> **WORK TO COMPLETE**: Nothing is needed except the lines below that run from the one with "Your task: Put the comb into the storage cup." through the one with "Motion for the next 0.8", repeated exactly.

> **INFORMATION**:
——————————

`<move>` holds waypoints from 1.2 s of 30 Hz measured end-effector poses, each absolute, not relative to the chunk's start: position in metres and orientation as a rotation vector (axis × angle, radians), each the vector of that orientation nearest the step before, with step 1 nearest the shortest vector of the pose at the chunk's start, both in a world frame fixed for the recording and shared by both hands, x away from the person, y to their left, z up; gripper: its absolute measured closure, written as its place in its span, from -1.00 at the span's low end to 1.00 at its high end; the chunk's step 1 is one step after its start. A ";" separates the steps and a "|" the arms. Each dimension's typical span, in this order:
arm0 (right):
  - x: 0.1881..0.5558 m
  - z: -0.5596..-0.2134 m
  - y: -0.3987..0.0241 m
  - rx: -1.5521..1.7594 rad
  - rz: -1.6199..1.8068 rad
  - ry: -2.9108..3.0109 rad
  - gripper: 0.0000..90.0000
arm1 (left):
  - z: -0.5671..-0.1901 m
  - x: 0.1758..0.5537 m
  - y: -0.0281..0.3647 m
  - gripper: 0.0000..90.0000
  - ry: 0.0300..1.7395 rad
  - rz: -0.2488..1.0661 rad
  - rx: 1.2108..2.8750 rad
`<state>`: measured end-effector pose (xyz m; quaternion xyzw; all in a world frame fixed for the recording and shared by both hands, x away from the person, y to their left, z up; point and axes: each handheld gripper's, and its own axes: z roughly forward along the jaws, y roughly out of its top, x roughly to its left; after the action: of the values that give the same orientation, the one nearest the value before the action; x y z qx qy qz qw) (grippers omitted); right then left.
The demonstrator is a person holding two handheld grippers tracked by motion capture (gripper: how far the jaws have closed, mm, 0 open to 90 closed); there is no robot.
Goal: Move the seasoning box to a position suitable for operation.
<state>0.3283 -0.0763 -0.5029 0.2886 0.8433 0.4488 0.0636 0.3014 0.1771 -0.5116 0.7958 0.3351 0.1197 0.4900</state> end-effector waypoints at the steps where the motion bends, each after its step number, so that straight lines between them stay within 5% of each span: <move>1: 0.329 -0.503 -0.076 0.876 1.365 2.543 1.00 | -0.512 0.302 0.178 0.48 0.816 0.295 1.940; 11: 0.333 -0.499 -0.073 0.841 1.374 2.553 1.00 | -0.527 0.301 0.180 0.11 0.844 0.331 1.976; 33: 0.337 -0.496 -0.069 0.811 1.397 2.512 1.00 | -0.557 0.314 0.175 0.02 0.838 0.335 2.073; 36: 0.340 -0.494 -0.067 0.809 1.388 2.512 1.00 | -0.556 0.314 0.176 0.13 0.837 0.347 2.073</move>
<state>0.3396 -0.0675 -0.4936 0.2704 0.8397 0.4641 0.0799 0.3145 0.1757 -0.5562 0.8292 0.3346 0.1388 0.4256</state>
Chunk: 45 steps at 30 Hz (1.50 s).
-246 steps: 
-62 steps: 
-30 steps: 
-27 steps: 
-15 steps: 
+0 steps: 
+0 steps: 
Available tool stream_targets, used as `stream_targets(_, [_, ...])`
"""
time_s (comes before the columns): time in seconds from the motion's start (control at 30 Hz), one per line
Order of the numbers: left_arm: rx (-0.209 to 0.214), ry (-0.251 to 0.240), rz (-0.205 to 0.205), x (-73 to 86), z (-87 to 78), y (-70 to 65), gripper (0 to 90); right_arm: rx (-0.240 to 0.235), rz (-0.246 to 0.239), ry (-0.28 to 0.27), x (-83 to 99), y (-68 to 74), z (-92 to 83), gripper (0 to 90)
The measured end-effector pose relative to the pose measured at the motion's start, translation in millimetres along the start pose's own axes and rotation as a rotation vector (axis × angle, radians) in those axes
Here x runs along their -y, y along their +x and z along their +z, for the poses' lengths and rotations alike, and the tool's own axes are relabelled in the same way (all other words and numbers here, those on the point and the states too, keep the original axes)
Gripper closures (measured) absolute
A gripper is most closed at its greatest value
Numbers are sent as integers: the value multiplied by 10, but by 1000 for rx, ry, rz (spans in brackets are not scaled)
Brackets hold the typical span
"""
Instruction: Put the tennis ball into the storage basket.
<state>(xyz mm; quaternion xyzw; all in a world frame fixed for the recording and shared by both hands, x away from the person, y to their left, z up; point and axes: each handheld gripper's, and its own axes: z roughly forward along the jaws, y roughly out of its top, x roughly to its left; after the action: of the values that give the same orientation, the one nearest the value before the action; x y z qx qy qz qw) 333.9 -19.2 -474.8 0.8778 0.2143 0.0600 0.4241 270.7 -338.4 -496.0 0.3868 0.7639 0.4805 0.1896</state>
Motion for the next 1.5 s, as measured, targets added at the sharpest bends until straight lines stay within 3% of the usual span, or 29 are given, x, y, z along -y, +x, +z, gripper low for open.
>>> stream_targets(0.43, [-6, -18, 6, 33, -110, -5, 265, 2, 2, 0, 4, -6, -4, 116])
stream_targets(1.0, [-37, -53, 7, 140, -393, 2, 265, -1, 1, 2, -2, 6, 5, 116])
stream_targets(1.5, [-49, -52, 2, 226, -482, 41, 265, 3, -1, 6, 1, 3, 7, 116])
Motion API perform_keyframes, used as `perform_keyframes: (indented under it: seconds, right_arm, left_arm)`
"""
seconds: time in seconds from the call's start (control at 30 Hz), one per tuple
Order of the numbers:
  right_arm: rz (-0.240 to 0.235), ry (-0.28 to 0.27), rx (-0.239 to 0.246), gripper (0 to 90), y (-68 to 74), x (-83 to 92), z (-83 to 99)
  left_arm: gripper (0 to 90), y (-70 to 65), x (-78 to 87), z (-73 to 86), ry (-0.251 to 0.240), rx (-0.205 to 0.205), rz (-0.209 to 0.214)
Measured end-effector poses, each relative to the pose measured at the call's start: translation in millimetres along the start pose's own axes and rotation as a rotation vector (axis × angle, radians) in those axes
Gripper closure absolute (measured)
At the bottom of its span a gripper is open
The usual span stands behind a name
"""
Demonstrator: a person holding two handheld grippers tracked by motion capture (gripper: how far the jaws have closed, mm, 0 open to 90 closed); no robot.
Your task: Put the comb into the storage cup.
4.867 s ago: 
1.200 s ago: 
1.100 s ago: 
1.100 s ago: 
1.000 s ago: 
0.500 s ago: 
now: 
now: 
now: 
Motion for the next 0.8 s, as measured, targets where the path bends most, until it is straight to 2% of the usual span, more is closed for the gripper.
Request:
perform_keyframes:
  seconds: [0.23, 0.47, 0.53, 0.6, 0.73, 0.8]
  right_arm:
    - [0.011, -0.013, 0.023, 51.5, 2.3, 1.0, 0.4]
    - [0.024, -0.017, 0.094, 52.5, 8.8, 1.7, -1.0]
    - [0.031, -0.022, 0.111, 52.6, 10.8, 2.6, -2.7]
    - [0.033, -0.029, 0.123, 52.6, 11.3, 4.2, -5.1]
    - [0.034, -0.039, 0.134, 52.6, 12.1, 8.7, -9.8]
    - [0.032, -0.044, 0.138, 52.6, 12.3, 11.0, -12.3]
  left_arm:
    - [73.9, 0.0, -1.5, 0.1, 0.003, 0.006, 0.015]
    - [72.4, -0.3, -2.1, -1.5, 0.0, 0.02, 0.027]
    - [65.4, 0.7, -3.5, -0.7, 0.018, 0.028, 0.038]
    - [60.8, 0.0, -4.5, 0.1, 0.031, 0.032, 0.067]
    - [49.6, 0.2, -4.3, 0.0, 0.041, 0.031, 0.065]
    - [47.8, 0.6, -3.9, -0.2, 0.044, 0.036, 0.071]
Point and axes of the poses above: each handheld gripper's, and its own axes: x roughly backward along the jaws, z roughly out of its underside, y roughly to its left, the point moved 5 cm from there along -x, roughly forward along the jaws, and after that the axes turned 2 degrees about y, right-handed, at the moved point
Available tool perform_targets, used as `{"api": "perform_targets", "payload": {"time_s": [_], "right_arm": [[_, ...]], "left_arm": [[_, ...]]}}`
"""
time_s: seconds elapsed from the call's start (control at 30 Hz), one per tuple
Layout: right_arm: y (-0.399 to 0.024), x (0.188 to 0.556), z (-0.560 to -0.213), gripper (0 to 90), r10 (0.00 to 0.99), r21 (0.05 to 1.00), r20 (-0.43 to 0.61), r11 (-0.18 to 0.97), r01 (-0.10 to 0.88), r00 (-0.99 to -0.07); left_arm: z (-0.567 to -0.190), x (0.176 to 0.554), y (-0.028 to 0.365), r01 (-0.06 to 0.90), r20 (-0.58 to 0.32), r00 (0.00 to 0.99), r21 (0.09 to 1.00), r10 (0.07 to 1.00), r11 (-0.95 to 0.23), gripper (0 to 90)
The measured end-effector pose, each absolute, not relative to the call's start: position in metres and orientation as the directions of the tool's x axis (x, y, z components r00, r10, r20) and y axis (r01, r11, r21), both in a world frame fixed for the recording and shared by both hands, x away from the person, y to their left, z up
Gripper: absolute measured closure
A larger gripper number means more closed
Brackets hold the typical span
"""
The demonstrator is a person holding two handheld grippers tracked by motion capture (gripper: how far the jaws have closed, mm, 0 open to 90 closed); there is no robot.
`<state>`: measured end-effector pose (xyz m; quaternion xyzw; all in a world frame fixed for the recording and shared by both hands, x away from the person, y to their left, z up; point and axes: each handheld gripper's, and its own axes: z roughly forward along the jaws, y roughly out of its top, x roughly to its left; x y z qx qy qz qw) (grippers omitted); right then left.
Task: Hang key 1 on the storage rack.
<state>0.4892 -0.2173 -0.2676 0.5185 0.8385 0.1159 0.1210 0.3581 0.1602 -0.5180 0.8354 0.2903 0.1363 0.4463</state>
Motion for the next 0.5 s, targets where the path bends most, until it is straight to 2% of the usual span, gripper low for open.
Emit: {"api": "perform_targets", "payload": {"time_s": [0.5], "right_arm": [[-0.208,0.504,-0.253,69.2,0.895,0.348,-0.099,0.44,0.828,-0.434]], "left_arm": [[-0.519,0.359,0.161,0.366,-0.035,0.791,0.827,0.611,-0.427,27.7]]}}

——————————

> **WRITTEN RESPONSE**:
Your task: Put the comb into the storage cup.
4.867 s ago: 
1.200 s ago: 
1.100 s ago: 
1.100 s ago: 
1.000 s ago: 
0.500 s ago: 
now: 
now: 
now: 
Motion for the next 0.8 s, as measured, targets where the path bends most, until it is straight to 2% of the usual span, more is closed for the gripper.

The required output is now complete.